**Task to complete**
Reproduce the records word for word, from the first line to the line containing "Place keypoint(s) on the yellow".

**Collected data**
────────────────────────────────────────

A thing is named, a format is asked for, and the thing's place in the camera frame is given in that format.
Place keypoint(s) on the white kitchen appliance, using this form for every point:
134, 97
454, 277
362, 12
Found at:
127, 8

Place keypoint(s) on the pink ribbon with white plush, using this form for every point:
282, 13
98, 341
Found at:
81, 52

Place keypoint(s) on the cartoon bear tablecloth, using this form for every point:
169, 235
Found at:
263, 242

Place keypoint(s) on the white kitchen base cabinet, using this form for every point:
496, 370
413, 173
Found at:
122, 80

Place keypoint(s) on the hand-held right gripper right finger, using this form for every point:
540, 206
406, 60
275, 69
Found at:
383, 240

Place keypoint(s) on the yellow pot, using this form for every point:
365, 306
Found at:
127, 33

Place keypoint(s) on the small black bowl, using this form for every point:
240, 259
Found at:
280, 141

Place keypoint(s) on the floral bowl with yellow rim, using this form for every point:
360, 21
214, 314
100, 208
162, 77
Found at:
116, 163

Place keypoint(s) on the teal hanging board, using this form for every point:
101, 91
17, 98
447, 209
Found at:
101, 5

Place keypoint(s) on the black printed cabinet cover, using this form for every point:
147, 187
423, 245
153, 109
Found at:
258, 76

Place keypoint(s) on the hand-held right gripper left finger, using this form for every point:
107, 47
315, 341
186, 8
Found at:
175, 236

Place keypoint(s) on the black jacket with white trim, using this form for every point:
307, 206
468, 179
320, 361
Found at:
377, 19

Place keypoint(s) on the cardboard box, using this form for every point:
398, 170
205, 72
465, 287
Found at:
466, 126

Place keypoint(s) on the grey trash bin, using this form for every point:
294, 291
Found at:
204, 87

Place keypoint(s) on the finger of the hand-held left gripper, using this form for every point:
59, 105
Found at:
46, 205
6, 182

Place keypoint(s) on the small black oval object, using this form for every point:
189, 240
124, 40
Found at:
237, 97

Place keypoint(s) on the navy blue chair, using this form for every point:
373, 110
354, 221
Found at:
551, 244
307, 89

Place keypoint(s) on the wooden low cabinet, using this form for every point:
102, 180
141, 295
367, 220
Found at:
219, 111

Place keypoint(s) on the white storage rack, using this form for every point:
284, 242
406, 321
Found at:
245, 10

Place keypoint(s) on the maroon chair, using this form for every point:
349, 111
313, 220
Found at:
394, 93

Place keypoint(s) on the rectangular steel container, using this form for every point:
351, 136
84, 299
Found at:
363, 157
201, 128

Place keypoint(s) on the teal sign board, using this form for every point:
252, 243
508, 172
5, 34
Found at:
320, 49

────────────────────────────────────────

**Solution to this problem**
A thing is named, a format is asked for, and the thing's place in the camera frame is given in that format.
Place keypoint(s) on the white kitchen appliance, using this form for every point:
134, 97
454, 277
362, 12
Found at:
127, 8

Place keypoint(s) on the pink ribbon with white plush, using this form for every point:
282, 13
98, 341
Found at:
81, 52

Place keypoint(s) on the cartoon bear tablecloth, using this form for every point:
169, 235
Found at:
263, 242

Place keypoint(s) on the white kitchen base cabinet, using this form for every point:
496, 370
413, 173
Found at:
122, 80

Place keypoint(s) on the hand-held right gripper right finger, using this form for every point:
540, 206
406, 60
275, 69
Found at:
383, 240

Place keypoint(s) on the yellow pot, using this form for every point:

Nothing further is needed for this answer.